▶ _Exercise details_: The word "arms" marks the lines to find; copy every such line from the data below.

▶ _Data segment_:
______________________________

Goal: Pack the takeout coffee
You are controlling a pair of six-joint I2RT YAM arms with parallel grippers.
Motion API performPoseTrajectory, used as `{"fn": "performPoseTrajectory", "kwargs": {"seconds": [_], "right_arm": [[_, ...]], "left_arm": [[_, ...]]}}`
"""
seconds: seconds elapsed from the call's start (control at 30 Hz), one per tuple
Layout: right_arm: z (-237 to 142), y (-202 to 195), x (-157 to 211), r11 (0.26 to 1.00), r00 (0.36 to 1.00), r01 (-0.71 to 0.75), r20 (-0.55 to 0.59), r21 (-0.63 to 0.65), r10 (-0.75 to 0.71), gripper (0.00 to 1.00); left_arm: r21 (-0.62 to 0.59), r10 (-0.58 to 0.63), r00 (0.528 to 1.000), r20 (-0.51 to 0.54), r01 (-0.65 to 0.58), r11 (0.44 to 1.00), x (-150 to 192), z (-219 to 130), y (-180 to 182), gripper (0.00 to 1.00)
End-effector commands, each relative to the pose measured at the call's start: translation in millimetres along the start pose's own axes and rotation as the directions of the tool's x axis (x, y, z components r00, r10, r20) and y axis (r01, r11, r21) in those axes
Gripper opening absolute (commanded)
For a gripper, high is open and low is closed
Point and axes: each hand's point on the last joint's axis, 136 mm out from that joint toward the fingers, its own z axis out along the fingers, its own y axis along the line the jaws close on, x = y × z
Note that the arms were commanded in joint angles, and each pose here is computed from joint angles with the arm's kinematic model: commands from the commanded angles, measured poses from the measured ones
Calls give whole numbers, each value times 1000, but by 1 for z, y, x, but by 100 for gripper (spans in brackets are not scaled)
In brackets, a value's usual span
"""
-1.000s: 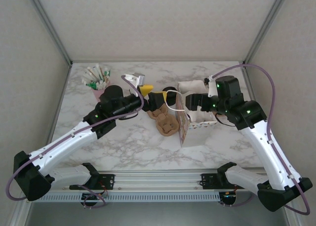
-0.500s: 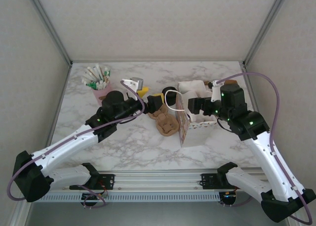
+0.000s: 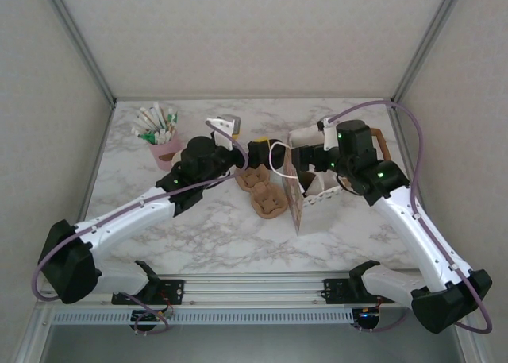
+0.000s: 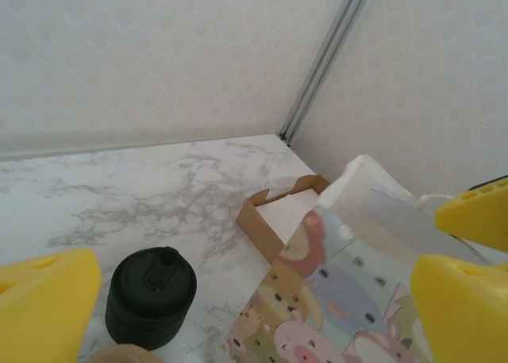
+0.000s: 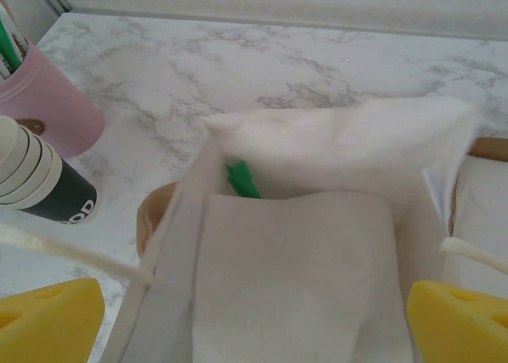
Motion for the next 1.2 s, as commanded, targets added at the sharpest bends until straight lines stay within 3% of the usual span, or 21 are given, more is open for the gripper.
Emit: {"fn": "performPoseTrajectory", "kwargs": {"seconds": [0.0, 0.17, 0.53, 0.87, 1.17], "right_arm": [[-12, 4, -21, 999, 996, 50, 77, -6, -50, 99], [-31, 9, -29, 997, 989, 67, 133, -29, -63, 99], [-85, 4, -38, 1000, 972, 25, 232, 0, -24, 99], [-157, -7, -32, 999, 922, -5, 386, 49, -14, 99], [-200, -33, -7, 986, 871, -92, 491, 137, 13, 99]], "left_arm": [[2, 19, 998, 67, -19, 1000, -30, 5, -9, 99], [-7, 7, 999, 48, -6, 1000, -33, 4, -10, 100], [-6, -12, 991, 133, 13, 1000, -66, -44, -14, 100], [-67, -8, 961, 278, 28, 997, -89, -123, 1, 100], [-173, -43, 940, 338, 107, 979, -69, -177, 36, 100]]}}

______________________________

▶ _Exercise result_:
You are controlling a pair of six-joint I2RT YAM arms with parallel grippers.
Note that the arms were commanded in joint angles, and each pose here is computed from joint angles with the arm's kinematic model: commands from the commanded angles, measured poses from the measured ones

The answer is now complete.